TGF-β-induced p75^NTR intramembrane cleavage regulates the NPC structure and function. (a) Cherry-p75^NTR-EGFP fusion protein. p75^NTR N-terminal, Cherry (red); p75^NTR C-terminal, EGFP (green); uncleaved p75FL (yellow). EGFP signal reduction after γ-secretase inhibition indicates reduced p75ICD formation. (b) Real-time imaging of TGF-β-treated astrocytes transfected with cherry-p75^NTR-EGFP in the presence of the γ-secretase inhibitor compound E or the α-secretase inhibitor TAPI-2. Representative merged cherry/EGFP images from three independent experiments are shown. Scale bar, 5 μm. (c) Quantification of nuclear EGFP signal. Values from the mean of 20 nuclei obtained from three independent experiments. (d) TGF-β-treated WT astrocytes show increased nuclear p75ICD (right) compared to control (left). Scale bar: 200 nm. Representative images from five independent experiments are shown. (e) Averaged signal for p75^NTR (white) revealed relocalization of p75^NTR into the NPC in TGF-β-treated astrocytes. p75^NTR signal is absent (black) in the NPC in untreated astrocytes.
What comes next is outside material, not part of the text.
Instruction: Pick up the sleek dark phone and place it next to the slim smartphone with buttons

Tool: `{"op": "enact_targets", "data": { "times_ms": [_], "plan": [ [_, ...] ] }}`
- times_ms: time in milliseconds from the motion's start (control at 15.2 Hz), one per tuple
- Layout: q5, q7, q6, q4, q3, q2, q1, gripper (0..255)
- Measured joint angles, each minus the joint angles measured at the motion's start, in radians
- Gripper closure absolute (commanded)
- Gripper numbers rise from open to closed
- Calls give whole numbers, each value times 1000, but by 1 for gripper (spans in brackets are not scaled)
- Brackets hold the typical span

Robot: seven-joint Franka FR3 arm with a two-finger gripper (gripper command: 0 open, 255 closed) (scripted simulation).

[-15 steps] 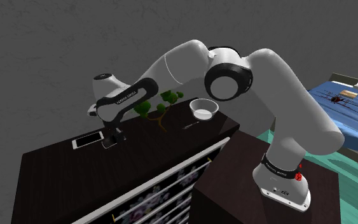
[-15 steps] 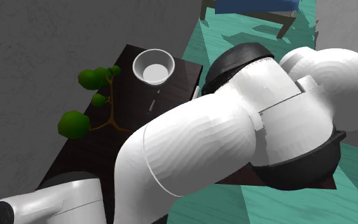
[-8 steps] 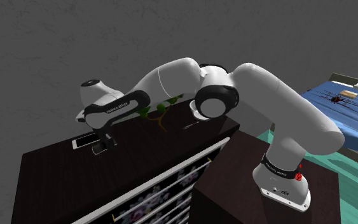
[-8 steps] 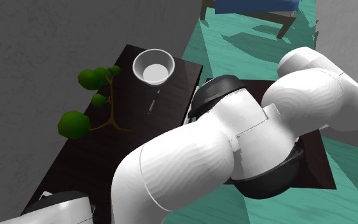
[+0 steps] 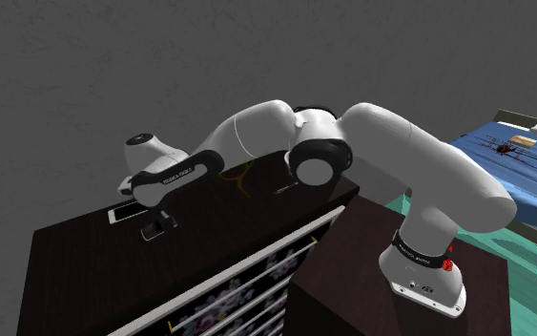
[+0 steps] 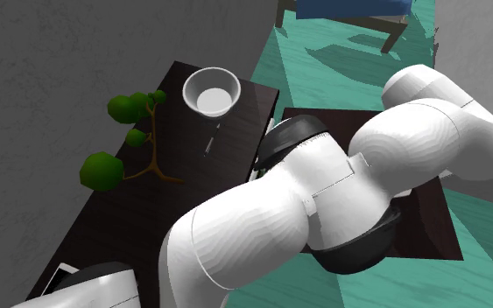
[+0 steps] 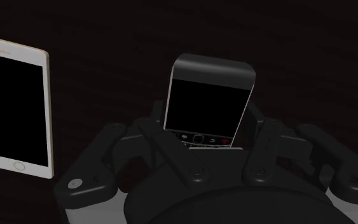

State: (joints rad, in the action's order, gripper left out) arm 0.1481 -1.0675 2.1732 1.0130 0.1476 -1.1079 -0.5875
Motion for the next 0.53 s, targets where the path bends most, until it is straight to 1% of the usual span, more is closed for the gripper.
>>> {"op": "enact_targets", "data": {
  "times_ms": [198,528],
  "plan": [
    [1,-1,13,-15,-2,-28,3,255],
    [2,-1,17,-15,-2,-32,3,255]
  ]
}}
Scale bar, 100 nm. (f) Quantification of p75^NTR (green), FG-Nup (red) and DAPI signals (blue) in ~800 NPCs obtained from three independent experiments. (g) Nuclear pore diameter measurements by 3D electron tomography in ~16 nuclear pores per condition. Values are mean ± SEM. *P < 0.01, ** P < 0.0001, and ns, not significant, by one-way ANOVA and Bonferroni post-hoc multiple comparisons; WT untreated vs WT + TGF-β, P = 0.0003; WT untreated vs p75^NTR−/− untreated, P = 3.794 × 10⁻⁷; WT + TGF-β vs p75^NTR−/− + TGF-β, P = 8.774 ×10⁻¹⁰; p75^NTR−/− untreated vs p75^NTR−/− + TGF-β, P = 0.054.